You want a free online course
Here is one! I haven’t tried it, but a trusted friend and mindfulness teacher recommended it. If you do it let me know how it goes!

You want something that works for an office environment
There are now a lot of organisations providing mindfulness in a work context. The advantage of these is that they are sensitive to the work situation and the fact you don’t want to be talking about your deepest darkest issues in a room full of colleagues. The one I have worked with (and I think they are excellent) is Mindfulness At Work.

You want to meditate while out and about
So this is a bit of a cheat – it’s not really meditation. But it is very cool, and makes you look at the world in a different way. It is Street Wisdom, a non-for-profit which encourages people to walk around the streets and look at things in a different way. I did one a few months ago. You go to the leader who gives you an instruction, like “Observe patterns” and you go off for 15 minutes only looking at patterns. Then you come back and get a different instruction, like “Slow right down” and you see how odd it is to walk slowly round the streets (and how the police look at you with interest – subversive!). Some people in our group had really amazing experiences, which you can read about on the website. Anyway, there are plenty upcoming in the UK but fewer abroad. You can set one up yourself by downloading the instructions from the website.

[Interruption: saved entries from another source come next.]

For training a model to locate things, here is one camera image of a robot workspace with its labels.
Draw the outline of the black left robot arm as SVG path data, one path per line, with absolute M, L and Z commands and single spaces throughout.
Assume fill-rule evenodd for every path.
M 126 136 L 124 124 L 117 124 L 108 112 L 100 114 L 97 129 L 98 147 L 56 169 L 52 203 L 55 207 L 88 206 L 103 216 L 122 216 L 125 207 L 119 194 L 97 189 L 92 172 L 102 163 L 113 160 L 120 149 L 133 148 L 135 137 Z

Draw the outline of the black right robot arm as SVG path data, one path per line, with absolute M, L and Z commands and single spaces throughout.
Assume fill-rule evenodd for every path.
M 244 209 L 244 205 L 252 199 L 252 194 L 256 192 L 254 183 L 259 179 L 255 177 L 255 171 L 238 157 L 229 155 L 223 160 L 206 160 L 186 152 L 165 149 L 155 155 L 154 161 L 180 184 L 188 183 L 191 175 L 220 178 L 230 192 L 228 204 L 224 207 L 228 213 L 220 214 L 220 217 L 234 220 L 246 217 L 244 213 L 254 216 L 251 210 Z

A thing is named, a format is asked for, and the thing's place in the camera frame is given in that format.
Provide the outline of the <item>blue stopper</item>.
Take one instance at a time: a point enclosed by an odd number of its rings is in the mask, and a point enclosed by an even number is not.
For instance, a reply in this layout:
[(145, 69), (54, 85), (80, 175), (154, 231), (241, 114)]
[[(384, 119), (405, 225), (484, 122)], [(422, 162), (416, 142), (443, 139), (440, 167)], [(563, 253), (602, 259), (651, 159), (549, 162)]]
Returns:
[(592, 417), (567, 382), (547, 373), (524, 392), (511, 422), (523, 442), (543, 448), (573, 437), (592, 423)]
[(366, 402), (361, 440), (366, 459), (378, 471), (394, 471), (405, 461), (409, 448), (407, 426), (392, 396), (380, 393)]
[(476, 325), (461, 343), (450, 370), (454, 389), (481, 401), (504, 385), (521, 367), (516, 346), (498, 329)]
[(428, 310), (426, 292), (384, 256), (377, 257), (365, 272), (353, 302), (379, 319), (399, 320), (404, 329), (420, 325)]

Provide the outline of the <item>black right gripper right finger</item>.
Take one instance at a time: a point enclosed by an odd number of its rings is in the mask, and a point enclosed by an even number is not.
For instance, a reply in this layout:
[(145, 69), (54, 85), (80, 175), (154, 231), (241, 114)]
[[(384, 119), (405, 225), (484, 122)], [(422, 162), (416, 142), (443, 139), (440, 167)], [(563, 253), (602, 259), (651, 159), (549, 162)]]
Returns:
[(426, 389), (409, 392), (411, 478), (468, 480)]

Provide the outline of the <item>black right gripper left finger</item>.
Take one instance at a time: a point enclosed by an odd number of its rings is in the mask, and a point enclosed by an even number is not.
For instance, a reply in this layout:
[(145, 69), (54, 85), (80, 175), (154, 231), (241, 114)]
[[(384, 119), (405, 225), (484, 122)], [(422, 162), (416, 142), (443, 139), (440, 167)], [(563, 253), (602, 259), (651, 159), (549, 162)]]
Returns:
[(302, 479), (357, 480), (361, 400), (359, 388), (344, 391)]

So there you have it. Some recommendations. This is by no means an exhaustive list, but I’ve tried to keep it simple on purpose. The key thing is to start, and if possible, to find someone to do it with you – a buddy who can support you and keep you accountable. Agree a plan and try to stick to it. But don’t let the best be the enemy of the good. Just like with exercise, some meditation is a lot better than none. So even 5 minutes will make a difference, especially if you keep doing it most days.